▶ _What you should do_:
Please figure out how many lines in the material contain "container", and give only that number.

[Opening Supplied data section]

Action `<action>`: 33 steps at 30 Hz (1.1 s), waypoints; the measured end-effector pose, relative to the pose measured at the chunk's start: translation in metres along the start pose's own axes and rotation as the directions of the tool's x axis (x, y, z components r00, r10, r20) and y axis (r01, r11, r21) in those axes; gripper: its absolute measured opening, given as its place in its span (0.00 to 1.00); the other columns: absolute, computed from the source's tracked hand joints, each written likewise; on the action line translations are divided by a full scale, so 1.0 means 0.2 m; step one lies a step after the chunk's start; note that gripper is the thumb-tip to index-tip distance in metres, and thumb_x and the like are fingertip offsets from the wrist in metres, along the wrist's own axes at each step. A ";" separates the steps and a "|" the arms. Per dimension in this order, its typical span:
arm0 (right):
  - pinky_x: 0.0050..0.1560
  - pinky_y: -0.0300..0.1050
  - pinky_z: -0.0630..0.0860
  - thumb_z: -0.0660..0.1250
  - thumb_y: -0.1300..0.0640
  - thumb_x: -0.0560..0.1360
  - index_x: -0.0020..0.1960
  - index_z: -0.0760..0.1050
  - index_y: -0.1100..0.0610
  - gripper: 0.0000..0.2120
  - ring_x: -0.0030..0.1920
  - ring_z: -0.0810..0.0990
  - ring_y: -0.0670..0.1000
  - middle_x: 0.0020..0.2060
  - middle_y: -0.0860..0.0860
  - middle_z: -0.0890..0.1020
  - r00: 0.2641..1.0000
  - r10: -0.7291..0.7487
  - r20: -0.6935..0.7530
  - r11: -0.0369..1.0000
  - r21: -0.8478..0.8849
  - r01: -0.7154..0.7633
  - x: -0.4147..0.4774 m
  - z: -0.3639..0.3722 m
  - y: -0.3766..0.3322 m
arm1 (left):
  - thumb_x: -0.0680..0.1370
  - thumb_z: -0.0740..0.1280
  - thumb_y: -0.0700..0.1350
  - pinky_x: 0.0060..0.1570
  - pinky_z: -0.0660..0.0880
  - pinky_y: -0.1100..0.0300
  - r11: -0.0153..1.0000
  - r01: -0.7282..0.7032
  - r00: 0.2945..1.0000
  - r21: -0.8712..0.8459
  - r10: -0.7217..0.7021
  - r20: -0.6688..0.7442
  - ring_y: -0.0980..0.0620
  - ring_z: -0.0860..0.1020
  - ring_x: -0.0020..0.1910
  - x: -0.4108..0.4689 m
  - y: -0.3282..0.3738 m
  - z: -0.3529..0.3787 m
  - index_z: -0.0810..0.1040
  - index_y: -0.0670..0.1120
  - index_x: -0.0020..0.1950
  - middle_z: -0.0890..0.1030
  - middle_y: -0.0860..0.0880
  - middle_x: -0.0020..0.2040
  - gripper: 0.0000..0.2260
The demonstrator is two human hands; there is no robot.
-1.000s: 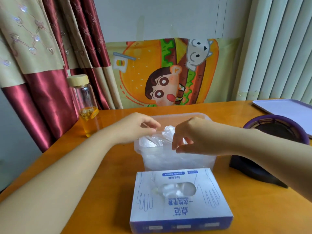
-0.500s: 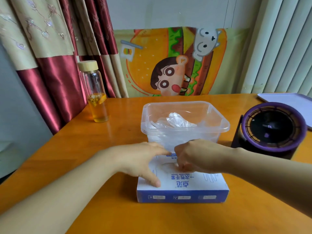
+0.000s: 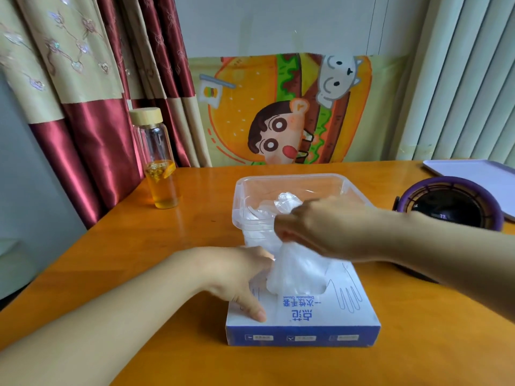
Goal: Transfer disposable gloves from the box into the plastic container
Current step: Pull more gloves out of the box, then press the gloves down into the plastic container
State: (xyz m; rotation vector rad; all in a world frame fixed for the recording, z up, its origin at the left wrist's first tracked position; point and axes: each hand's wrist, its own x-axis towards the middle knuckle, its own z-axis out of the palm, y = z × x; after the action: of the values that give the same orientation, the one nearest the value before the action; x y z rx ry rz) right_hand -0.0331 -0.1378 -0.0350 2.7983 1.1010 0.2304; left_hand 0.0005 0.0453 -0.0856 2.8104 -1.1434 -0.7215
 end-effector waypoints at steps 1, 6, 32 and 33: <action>0.39 0.48 0.73 0.52 0.51 0.82 0.53 0.69 0.52 0.08 0.38 0.75 0.55 0.39 0.49 0.74 0.998 0.029 -0.048 0.999 0.016 -0.029 0.01 -0.05 0.02 | 0.71 0.73 0.58 0.69 0.65 0.52 1.000 -0.006 1.000 0.006 0.006 0.000 0.51 0.64 0.71 0.01 0.00 0.00 0.57 0.57 0.76 0.61 0.56 0.75 0.39; 0.41 0.49 0.75 0.59 0.53 0.80 0.53 0.75 0.56 0.09 0.41 0.79 0.54 0.42 0.51 0.80 0.908 0.089 -0.409 0.992 0.116 -0.045 0.02 -0.28 0.19 | 0.70 0.73 0.59 0.66 0.69 0.57 0.991 0.006 0.999 -0.136 -0.012 -0.048 0.56 0.72 0.65 -0.02 -0.02 -0.01 0.64 0.57 0.72 0.70 0.59 0.70 0.34; 0.62 0.43 0.72 0.65 0.45 0.76 0.38 0.81 0.48 0.12 0.59 0.76 0.41 0.55 0.42 0.80 0.754 0.599 -0.270 0.440 0.898 -0.027 -0.08 -0.13 0.33 | 0.79 0.67 0.45 0.43 0.79 0.61 0.605 -0.141 0.810 -0.784 -0.384 -0.442 0.55 0.77 0.40 0.23 -0.09 -0.41 0.80 0.48 0.48 0.80 0.51 0.42 0.03; 0.63 0.39 0.68 0.66 0.42 0.73 0.35 0.82 0.45 0.12 0.63 0.72 0.37 0.60 0.38 0.76 0.839 0.461 -0.290 0.582 0.812 -0.039 -0.10 -0.16 0.31 | 0.79 0.67 0.44 0.41 0.80 0.61 0.544 -0.124 0.823 -0.830 -0.410 -0.392 0.54 0.77 0.40 0.24 -0.08 -0.43 0.79 0.47 0.49 0.79 0.50 0.43 0.03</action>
State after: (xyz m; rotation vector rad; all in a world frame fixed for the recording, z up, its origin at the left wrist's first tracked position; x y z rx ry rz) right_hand -0.0131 -0.1947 0.0041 3.8855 1.0228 0.6467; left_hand 0.0785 0.0124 -0.0309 2.0187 -0.2767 -0.2620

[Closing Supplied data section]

▶ _Answer section_:
2